In1994 one million persons were killed in Rwanda in 100 days and widespread rape was applied as a weapon of war. But most prosecution prior to the Rwandan genocide was directed at individuals for murder whereas rape was not acknowledged by the international criminal courts as a war crime. The Uncondemned offers a moving study of how a few committed lawyers were able to convince a jury of 15 people from eleven countries to incorporate sexual violence and assault into the war crime charges for which Akayesu, the mayor of a small village, was prosecuted. During her witness testimony a woman spontaneously told the jury about women being raped in the mayor’s office and that he could have prevented it. The court amended the charge against Akayesu to classify rape as a war crime and broke new judicial grounds. With Akayesu convicted of all charges, rape gained the long overdue status of a war crime. As a weapon of war, rape destroys the fabric of society with severe physical and psychological consequences, with the additional impact of severely impairing the status of a woman in many traditional societies.

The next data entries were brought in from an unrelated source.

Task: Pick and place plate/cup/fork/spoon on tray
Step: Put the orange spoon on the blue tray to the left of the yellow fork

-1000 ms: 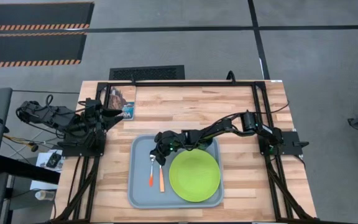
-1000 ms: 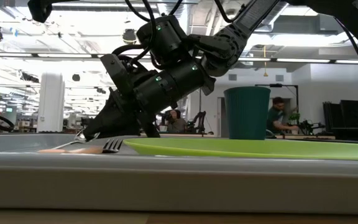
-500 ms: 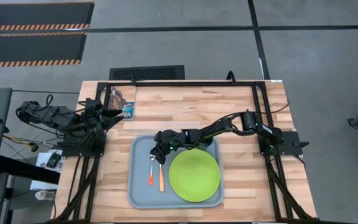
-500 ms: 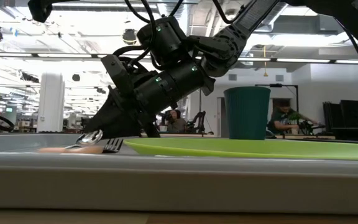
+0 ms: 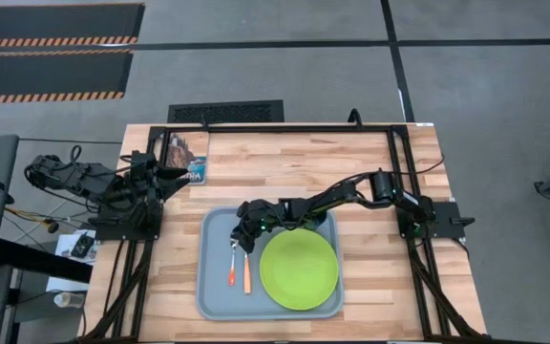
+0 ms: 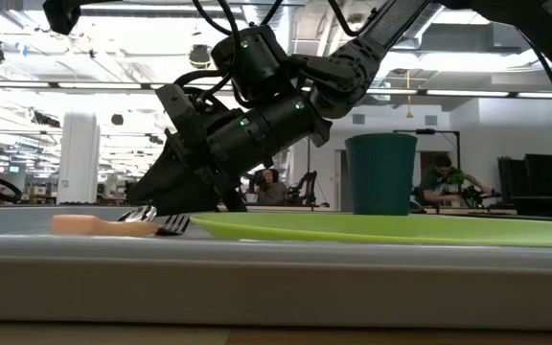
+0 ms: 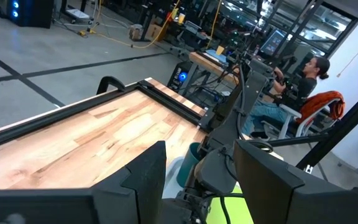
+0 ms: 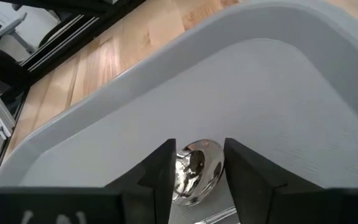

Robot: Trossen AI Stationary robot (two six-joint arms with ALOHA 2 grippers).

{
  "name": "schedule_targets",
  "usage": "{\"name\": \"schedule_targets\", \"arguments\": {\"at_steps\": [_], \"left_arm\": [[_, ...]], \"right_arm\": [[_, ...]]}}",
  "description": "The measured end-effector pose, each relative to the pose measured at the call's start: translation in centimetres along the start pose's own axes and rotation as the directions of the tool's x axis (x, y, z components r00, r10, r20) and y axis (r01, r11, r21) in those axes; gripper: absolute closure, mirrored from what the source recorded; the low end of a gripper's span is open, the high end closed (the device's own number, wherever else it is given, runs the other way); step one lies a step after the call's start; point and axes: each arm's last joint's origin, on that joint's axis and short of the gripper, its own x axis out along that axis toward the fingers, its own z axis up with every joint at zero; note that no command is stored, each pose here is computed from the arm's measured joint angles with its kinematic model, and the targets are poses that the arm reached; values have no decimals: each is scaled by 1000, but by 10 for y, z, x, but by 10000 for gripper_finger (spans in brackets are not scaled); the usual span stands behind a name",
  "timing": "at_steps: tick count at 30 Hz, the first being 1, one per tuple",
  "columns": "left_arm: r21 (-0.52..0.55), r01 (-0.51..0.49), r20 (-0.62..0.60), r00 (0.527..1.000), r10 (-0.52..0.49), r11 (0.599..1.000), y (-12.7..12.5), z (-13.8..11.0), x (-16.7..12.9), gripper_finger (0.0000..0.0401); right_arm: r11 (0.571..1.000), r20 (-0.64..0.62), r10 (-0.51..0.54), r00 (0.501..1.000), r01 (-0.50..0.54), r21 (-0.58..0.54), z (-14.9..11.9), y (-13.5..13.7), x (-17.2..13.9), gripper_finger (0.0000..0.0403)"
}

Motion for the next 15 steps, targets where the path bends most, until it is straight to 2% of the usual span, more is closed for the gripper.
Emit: {"name": "schedule_targets", "arguments": {"at_steps": [15], "left_arm": [[6,-3,-6,1000,3,1000,0,-1,0,228]], "right_arm": [[999,-44,-17,999,15,-40,14,12,1,243]]}}
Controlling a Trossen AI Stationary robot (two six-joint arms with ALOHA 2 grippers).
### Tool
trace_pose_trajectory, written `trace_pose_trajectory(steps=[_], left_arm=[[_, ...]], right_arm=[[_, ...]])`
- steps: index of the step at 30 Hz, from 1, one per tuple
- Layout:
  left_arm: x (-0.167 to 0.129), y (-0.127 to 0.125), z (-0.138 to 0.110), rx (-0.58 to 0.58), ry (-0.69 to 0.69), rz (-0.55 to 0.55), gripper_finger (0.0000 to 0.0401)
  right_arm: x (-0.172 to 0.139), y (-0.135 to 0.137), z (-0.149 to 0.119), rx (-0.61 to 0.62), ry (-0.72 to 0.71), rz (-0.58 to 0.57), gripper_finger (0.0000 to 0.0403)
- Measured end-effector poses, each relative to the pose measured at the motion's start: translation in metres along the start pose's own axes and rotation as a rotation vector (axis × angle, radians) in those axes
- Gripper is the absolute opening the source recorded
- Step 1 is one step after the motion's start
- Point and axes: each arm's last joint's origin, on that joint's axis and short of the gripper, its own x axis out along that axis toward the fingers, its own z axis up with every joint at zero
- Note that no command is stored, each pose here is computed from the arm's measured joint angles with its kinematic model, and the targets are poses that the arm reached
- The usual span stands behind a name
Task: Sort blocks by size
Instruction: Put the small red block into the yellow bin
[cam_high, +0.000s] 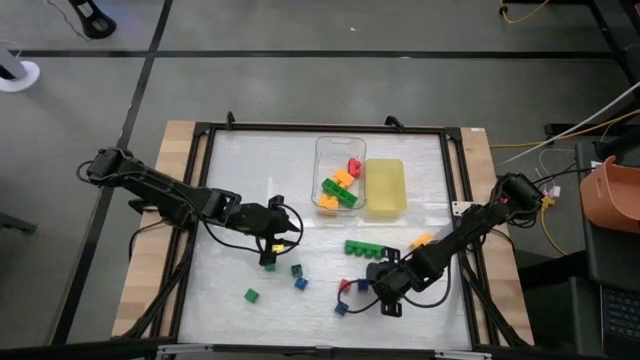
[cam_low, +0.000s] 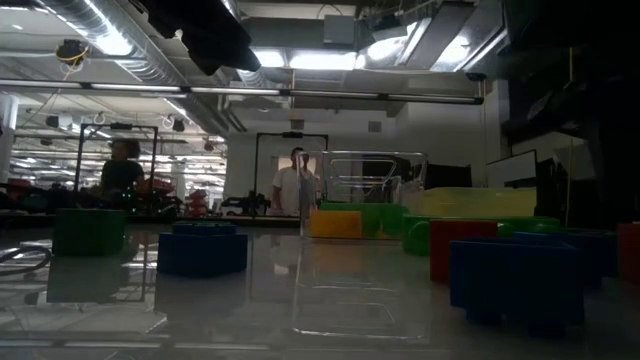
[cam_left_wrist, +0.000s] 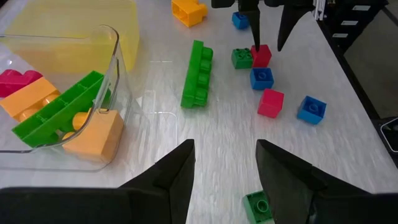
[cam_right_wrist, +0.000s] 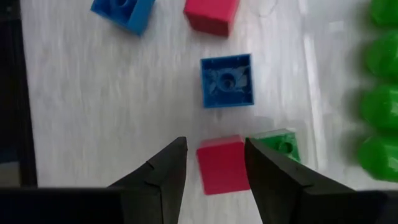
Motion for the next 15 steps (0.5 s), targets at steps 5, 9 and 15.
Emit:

Tempestad, Tatiana Hueza, 2016

Many living in Mexico experience helplessness and are overwhelmed by the power of the state, its institutions and its criminal cartels.  In this documentary two parallel fates are reconstructed. One story shows an airport employee who is arrested with her coworkers for alleged human trafficking, a charge that is seemingly only for the sake of the press reporting that the police have cracked down on that crime. She is shipped by a government agency to a decrepit prison run by a cartel. She has to adjust to an oppressive environment where corruption and violence prevails. Her family is blackmailed for $500 a week with threats of her being tortured. Much later she is released for lack of evidence. After returning home to her child she finds that she has been so traumatized by her experience that she can no longer leave her apartment or properly care for her child. In the parallel story Adele, a circus performer, has a satisfying life with her children and is especially proud of her attractive daughter Monica.  However, when Monica turns 20 she disappears and Adele is asked for ransom. The family pays but the daughter is never returned. Monica’s boyfriend, the son of a local policeman, had sold her to traffickers. The family is threatened by the abductor and has to go into hiding. Both stories show how a dysfunctional society victimizes innocent individuals.